Before the national press ever called the illness by its name, my father already knew that it was the Spanish flu. He kept up to date on the news of the world through foreign newspapers, which arrived with considerable delay to the Union Club but provided better information than the local papers, and via a radio he had built himself, by following the instructions in a manual, to keep in touch with other enthusiasts. And so, punctuated by the static and shrieks of the shortwave, he learned of the havoc wreaked by the pandemic in other places. He had followed the advance of the virus from the beginning, and he knew how it had blown through Europe and the United States like a deadly breeze. He deduced that if civilized countries had experienced such tragic consequences we should expect worse in ours, where resources were more limited.

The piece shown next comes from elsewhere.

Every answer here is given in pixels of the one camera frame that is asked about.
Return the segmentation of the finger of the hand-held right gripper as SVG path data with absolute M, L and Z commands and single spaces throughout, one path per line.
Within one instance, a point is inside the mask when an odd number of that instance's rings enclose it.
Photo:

The Spanish influenza, “the flu” for short, reached us after almost two years’ delay. According to the scientific community, we’d be spared infection entirely due to our geographic isolation, the natural barrier afforded by the mountains to one side and the ocean to the other, as well as our remoteness. Popular opinion, however, attributed our salvation to Father Juan Quiroga, in whose honor precautionary processions were held. Quiroga is the only saint worth worshipping, because no one can outdo him when it comes to domestic miracles, even if the Vatican has failed to canonize him. Nevertheless, in 1920 the virus arrived in all its majestic glory with more force than anyone could have imagined, toppling the notions of scientists and theologians alike.

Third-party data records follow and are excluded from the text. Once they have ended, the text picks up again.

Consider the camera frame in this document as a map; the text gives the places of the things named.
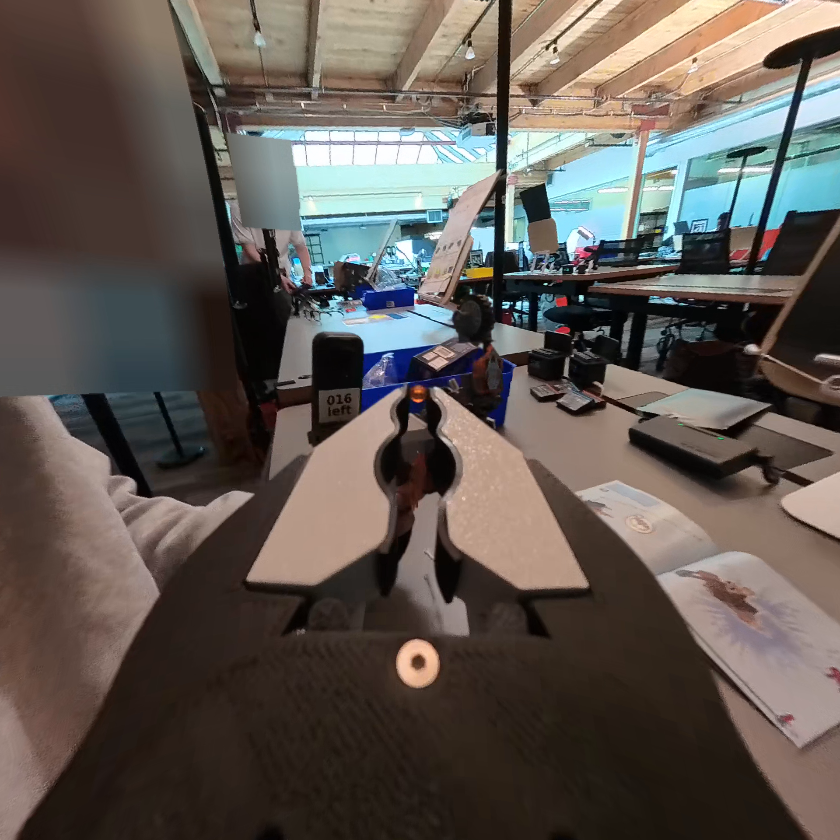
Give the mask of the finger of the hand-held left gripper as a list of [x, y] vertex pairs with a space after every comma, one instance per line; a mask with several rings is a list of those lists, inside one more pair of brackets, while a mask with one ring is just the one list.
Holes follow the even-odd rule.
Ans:
[[395, 538], [392, 547], [395, 557], [399, 559], [403, 556], [411, 539], [417, 509], [417, 494], [414, 489], [398, 489], [395, 501]]

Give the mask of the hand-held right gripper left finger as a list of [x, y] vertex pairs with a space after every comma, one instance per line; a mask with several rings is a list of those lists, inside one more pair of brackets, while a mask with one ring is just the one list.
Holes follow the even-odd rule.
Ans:
[[408, 414], [403, 385], [312, 450], [245, 577], [250, 590], [351, 605], [391, 593], [405, 548], [396, 496]]

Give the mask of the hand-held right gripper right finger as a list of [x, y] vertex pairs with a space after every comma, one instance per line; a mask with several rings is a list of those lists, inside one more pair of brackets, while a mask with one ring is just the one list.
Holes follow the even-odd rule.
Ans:
[[469, 624], [488, 624], [497, 606], [589, 594], [521, 450], [440, 387], [427, 394], [427, 427], [427, 469], [439, 495], [434, 565], [445, 600], [462, 601]]

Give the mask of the lego motorcycle model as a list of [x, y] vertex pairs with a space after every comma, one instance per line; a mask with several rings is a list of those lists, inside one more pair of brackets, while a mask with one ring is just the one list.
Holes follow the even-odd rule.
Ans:
[[[492, 310], [484, 297], [468, 299], [455, 312], [454, 324], [460, 339], [471, 342], [480, 340], [484, 354], [475, 363], [478, 372], [471, 374], [472, 403], [483, 399], [479, 394], [482, 377], [489, 380], [490, 369], [495, 365], [501, 371], [501, 362], [490, 342], [491, 328], [494, 324]], [[406, 431], [406, 419], [411, 412], [408, 389], [404, 386], [388, 397], [394, 398], [391, 408], [392, 420], [399, 424], [397, 438], [402, 439]], [[467, 535], [468, 503], [478, 503], [479, 496], [485, 493], [501, 493], [500, 490], [480, 490], [480, 480], [498, 483], [490, 478], [490, 468], [514, 465], [515, 458], [522, 461], [521, 454], [515, 455], [515, 448], [501, 439], [497, 432], [482, 422], [480, 416], [474, 416], [469, 406], [463, 406], [453, 396], [440, 387], [427, 387], [427, 424], [425, 426], [429, 440], [420, 444], [417, 455], [409, 464], [403, 455], [395, 456], [400, 464], [395, 468], [395, 496], [398, 489], [414, 489], [417, 505], [425, 496], [437, 492], [441, 495], [440, 508], [448, 524], [455, 526], [456, 537]]]

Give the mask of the lego instruction booklet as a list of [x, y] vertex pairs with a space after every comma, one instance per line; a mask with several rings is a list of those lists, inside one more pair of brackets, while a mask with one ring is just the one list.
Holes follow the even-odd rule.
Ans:
[[614, 480], [578, 497], [657, 577], [711, 662], [797, 748], [838, 729], [838, 621], [759, 557], [720, 551], [646, 492]]

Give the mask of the person's left forearm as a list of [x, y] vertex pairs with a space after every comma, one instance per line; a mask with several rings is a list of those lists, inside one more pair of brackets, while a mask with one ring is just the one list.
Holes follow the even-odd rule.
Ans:
[[170, 497], [142, 497], [136, 483], [125, 476], [108, 479], [108, 494], [159, 591], [197, 547], [253, 497], [232, 490], [194, 506]]

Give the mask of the blue plastic bin white tag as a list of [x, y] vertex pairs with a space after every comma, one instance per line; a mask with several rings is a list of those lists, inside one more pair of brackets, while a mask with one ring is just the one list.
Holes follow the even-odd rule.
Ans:
[[415, 303], [416, 290], [404, 284], [384, 289], [365, 288], [360, 292], [360, 300], [369, 312], [384, 312], [410, 308]]
[[[416, 347], [416, 348], [409, 348], [407, 350], [396, 350], [390, 353], [394, 353], [394, 360], [395, 360], [395, 367], [398, 371], [399, 382], [393, 385], [387, 385], [381, 388], [365, 390], [362, 389], [361, 396], [360, 396], [360, 412], [366, 411], [368, 408], [372, 407], [374, 404], [378, 403], [383, 397], [387, 396], [389, 393], [393, 392], [394, 390], [398, 390], [404, 386], [420, 384], [425, 387], [431, 386], [439, 386], [439, 387], [448, 387], [450, 382], [457, 382], [458, 388], [460, 390], [465, 390], [467, 388], [467, 381], [469, 379], [469, 375], [471, 374], [463, 374], [458, 377], [452, 378], [441, 378], [436, 380], [430, 381], [417, 381], [417, 382], [407, 382], [406, 381], [406, 373], [407, 367], [410, 363], [412, 357], [416, 355], [418, 352], [430, 348], [429, 346], [423, 347]], [[367, 353], [364, 356], [364, 373], [366, 373], [372, 365], [377, 362], [384, 354], [386, 353]]]

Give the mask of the dark cardboard box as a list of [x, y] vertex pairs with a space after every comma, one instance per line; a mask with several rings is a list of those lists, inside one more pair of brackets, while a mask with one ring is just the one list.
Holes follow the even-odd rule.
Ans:
[[406, 382], [426, 382], [468, 374], [480, 356], [480, 344], [455, 337], [418, 352], [407, 367]]

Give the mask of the wooden pillar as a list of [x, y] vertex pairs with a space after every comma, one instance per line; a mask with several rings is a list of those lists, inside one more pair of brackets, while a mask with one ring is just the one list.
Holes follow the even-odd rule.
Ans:
[[249, 429], [249, 404], [241, 385], [196, 391], [217, 462], [222, 467], [257, 466], [259, 452]]

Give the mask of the black charger box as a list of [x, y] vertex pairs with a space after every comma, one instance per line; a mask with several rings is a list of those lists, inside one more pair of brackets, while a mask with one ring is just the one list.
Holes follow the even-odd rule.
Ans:
[[628, 429], [631, 445], [673, 466], [706, 478], [722, 480], [755, 467], [771, 486], [782, 470], [758, 446], [693, 426], [673, 417], [651, 416]]

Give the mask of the black office chair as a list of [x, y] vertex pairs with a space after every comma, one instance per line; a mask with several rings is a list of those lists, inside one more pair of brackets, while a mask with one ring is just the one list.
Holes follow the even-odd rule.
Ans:
[[546, 333], [566, 329], [574, 339], [574, 346], [579, 350], [593, 350], [595, 339], [587, 339], [586, 333], [603, 332], [613, 321], [613, 314], [608, 309], [592, 308], [585, 305], [573, 304], [555, 305], [542, 313], [546, 323]]
[[730, 229], [682, 237], [678, 275], [723, 275], [730, 270]]
[[642, 252], [648, 248], [648, 240], [649, 237], [645, 235], [625, 239], [602, 239], [593, 255], [593, 268], [636, 266]]
[[763, 262], [762, 274], [774, 277], [796, 277], [804, 274], [838, 218], [837, 208], [788, 212], [779, 235]]

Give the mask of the long black pole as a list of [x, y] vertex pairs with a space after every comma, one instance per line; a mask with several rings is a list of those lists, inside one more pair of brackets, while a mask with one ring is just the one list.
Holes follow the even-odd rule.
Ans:
[[494, 210], [494, 250], [492, 301], [496, 322], [502, 321], [503, 295], [505, 292], [505, 222], [508, 178], [508, 132], [511, 69], [511, 19], [512, 1], [498, 1], [497, 26], [497, 183]]

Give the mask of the wooden desk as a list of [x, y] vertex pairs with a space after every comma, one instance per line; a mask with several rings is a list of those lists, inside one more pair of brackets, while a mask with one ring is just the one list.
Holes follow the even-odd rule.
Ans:
[[[661, 277], [674, 273], [677, 267], [676, 262], [668, 262], [629, 267], [588, 269], [585, 266], [565, 266], [558, 270], [517, 271], [505, 274], [505, 292], [517, 298], [527, 298], [528, 329], [531, 331], [537, 329], [540, 314], [544, 320], [567, 327], [568, 317], [588, 316], [594, 311], [592, 307], [581, 303], [584, 295], [594, 285]], [[540, 301], [546, 296], [551, 297], [553, 301], [562, 298], [565, 305], [539, 310]]]
[[675, 275], [595, 283], [592, 292], [613, 310], [632, 315], [625, 366], [641, 363], [648, 317], [711, 323], [732, 320], [746, 307], [781, 307], [803, 285], [803, 276]]

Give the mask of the person's grey hoodie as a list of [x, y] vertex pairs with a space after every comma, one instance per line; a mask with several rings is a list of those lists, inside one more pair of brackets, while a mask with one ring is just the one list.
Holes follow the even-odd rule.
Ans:
[[2, 838], [77, 750], [158, 588], [118, 509], [109, 459], [48, 399], [1, 405]]

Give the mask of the black desk mat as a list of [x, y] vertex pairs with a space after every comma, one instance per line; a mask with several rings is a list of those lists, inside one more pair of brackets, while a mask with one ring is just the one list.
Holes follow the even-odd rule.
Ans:
[[740, 435], [740, 440], [771, 457], [783, 478], [801, 487], [815, 484], [839, 471], [838, 453], [788, 434], [752, 426]]

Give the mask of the white metal stand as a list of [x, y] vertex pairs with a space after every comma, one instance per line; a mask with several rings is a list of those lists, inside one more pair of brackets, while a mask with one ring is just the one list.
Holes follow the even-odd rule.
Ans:
[[[764, 376], [782, 391], [825, 406], [839, 406], [838, 354], [817, 354], [812, 359], [814, 370], [808, 372], [772, 356], [757, 344], [747, 344], [743, 352], [758, 359]], [[780, 504], [793, 519], [839, 539], [839, 473], [788, 494]]]

The onset of illness brought first a terrible chill from beyond the grave, which nothing could quell, followed by fevered shivering, a pounding headache, a blazing fire behind the eyes and in the throat, and deliriums, with terrifying hallucinations of death clurking steps away. The person’s skin turned a purplish blue color that soon darkened until the feet and hands were black; a cough impeded breathing as a bloody foam flooded the lungs, the victim moaned and writhed in agony, and the end arrived by asphyxiation. The most fortunate ones were dead in just a few hours.

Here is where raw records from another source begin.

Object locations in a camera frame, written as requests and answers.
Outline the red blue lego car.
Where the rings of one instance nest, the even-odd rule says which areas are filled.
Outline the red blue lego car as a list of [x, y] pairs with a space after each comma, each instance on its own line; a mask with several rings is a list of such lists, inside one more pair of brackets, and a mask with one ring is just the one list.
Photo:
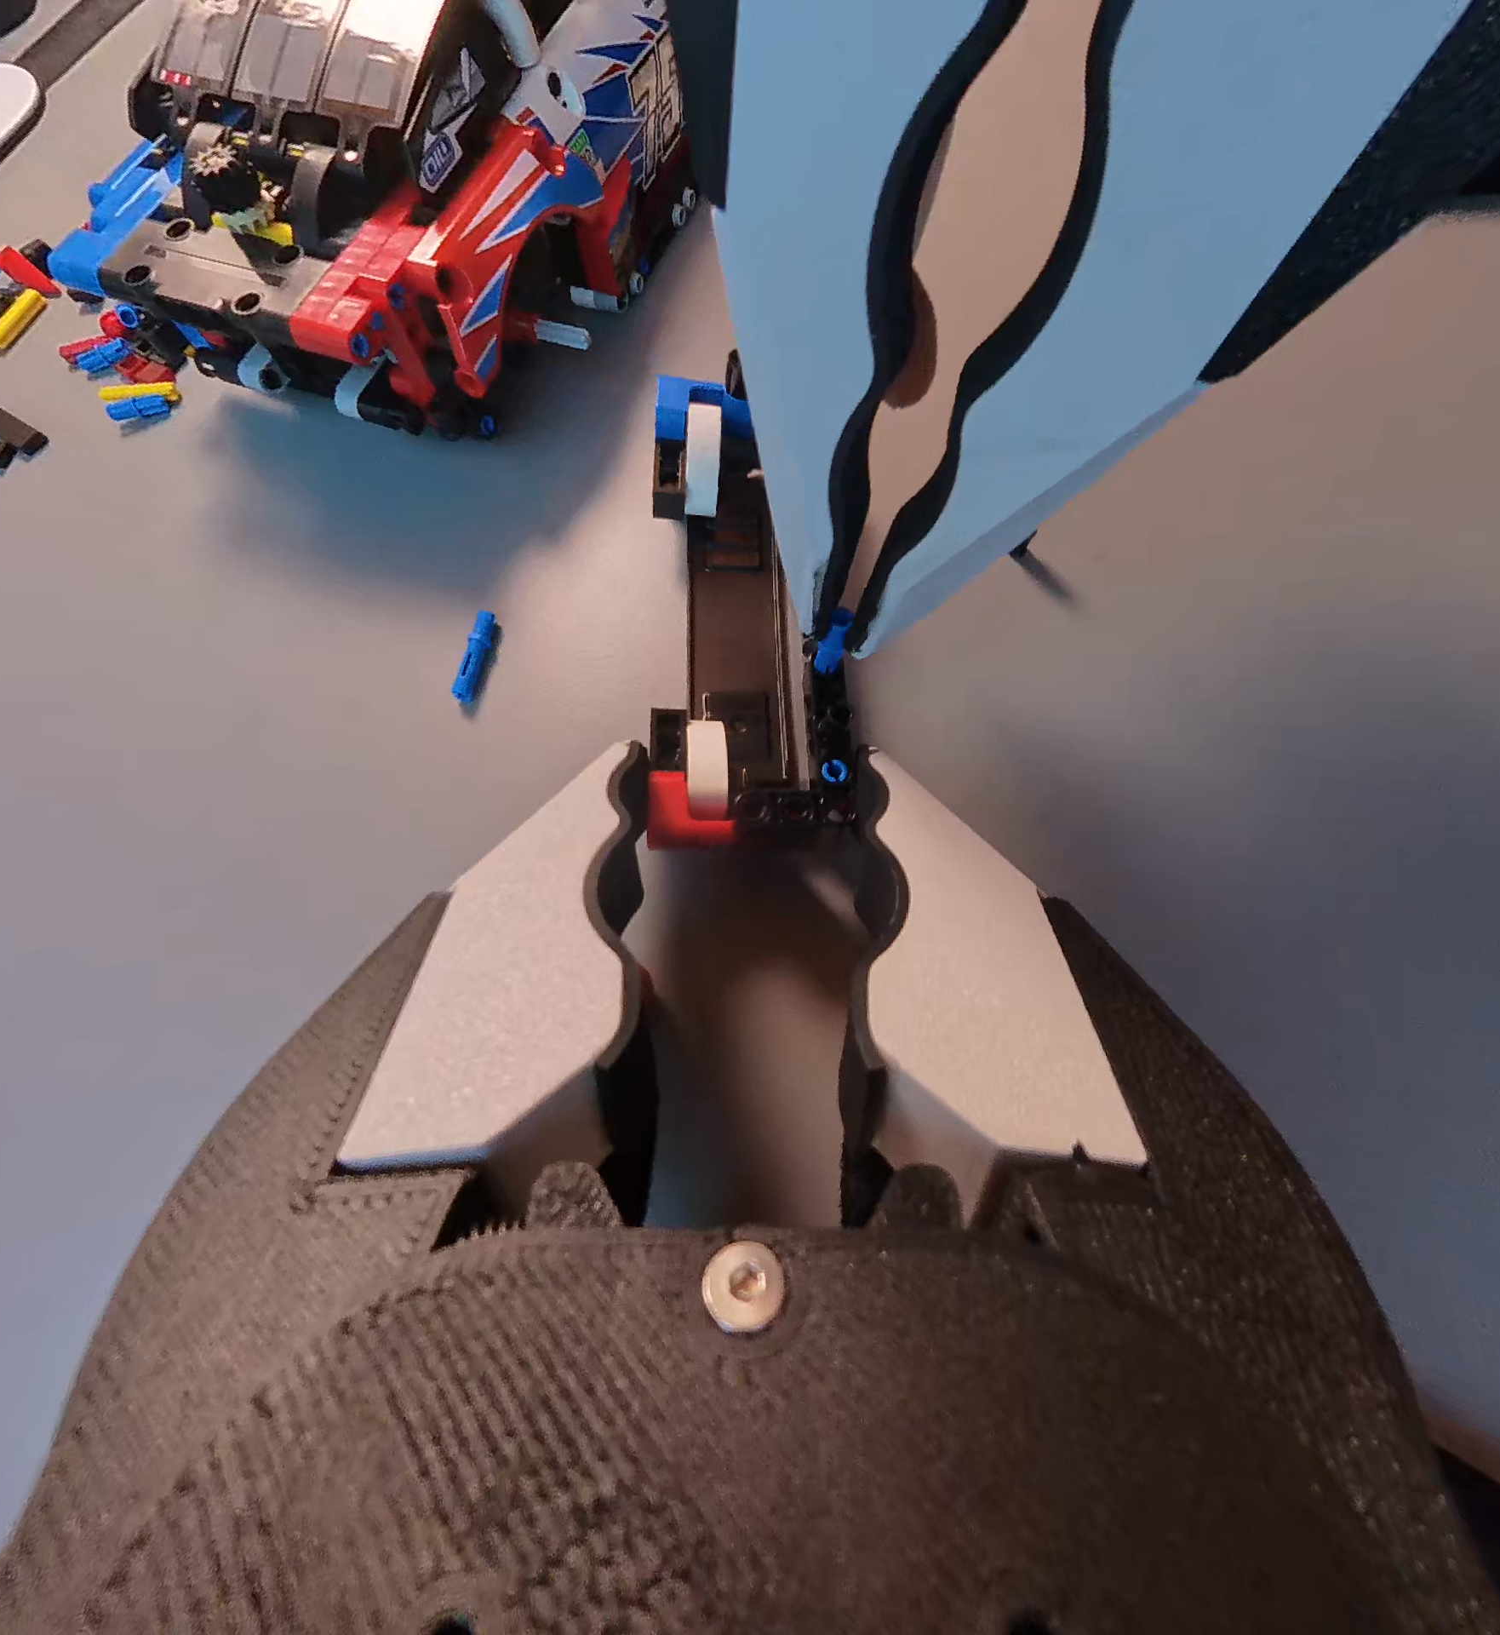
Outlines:
[[49, 275], [410, 435], [494, 436], [502, 366], [585, 351], [698, 206], [660, 2], [176, 4], [126, 112]]

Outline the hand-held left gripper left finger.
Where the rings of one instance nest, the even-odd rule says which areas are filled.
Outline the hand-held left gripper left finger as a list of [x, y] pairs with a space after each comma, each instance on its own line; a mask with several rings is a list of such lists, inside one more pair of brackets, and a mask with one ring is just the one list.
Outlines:
[[646, 771], [641, 746], [612, 746], [452, 881], [339, 1172], [475, 1172], [518, 1216], [547, 1166], [585, 1163], [641, 1223], [652, 1039], [622, 935], [643, 895]]

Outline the black lego chassis frame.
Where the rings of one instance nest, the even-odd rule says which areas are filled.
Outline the black lego chassis frame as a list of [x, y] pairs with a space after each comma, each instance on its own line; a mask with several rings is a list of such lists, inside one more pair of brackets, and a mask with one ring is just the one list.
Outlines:
[[650, 495], [682, 534], [686, 699], [650, 715], [646, 845], [835, 842], [857, 811], [854, 713], [789, 610], [737, 351], [718, 381], [657, 378]]

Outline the pile of small lego pieces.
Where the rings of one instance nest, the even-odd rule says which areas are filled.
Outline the pile of small lego pieces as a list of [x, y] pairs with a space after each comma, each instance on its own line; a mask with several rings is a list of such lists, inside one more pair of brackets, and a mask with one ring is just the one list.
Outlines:
[[[61, 344], [56, 357], [94, 383], [106, 419], [119, 431], [171, 419], [181, 404], [178, 368], [193, 352], [185, 340], [173, 352], [135, 304], [73, 292], [46, 268], [44, 244], [0, 249], [0, 357], [8, 356], [54, 301], [71, 301], [94, 330]], [[34, 460], [47, 447], [46, 433], [0, 402], [0, 474], [18, 460]]]

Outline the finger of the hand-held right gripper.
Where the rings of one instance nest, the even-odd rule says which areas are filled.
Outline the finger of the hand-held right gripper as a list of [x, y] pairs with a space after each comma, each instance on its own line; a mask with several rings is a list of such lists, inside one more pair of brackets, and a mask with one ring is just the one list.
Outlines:
[[1134, 4], [1086, 248], [964, 416], [943, 510], [857, 651], [945, 603], [1202, 394], [1204, 366], [1453, 29], [1453, 2]]
[[866, 260], [882, 187], [940, 71], [1002, 4], [737, 5], [715, 242], [784, 577], [827, 618], [837, 443], [873, 378]]

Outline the person's right hand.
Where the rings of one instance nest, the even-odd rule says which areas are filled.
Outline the person's right hand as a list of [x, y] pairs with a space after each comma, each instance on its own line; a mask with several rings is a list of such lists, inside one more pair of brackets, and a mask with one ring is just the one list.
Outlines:
[[936, 311], [918, 270], [909, 265], [911, 335], [902, 368], [899, 369], [887, 402], [892, 407], [918, 404], [936, 378], [938, 368], [938, 321]]

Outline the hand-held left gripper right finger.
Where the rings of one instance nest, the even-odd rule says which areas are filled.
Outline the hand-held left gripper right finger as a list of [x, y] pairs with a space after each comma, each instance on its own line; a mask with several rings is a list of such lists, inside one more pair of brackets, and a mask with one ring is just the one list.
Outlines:
[[1139, 1175], [1148, 1151], [1034, 883], [878, 749], [856, 838], [842, 1225], [912, 1168], [947, 1177], [959, 1223], [1010, 1161]]

My father suspected, on good grounds, that the flu had reaped a greater death toll among the soldiers in Europe, huddled in the trenches with no way to mitigate the spread, than the bullets and mustard gas had. It ravaged the United States and Mexico with equal ferocity and then turned toward South America. The newspapers said that in other countries the bodies were piled up like cordwood along the streets because there was not enough time or cemetery space to bury them all, that a third of humanity was infected, and that there were more than fifty million victims. The reports were as contradictory as the terrifying rumors that circulated. It had been eighteen months since the armistice had been signed, putting an end to the four horrific years of the Great War in Europe. But the full scope of the pandemic, which military censorship had covered up, was only just starting to be understood. No nation had wanted to report the true number of deaths. Only Spain, who had remained neutral in the conflict, shared news of the illness, which is why it ended up being called the Spanish influenza.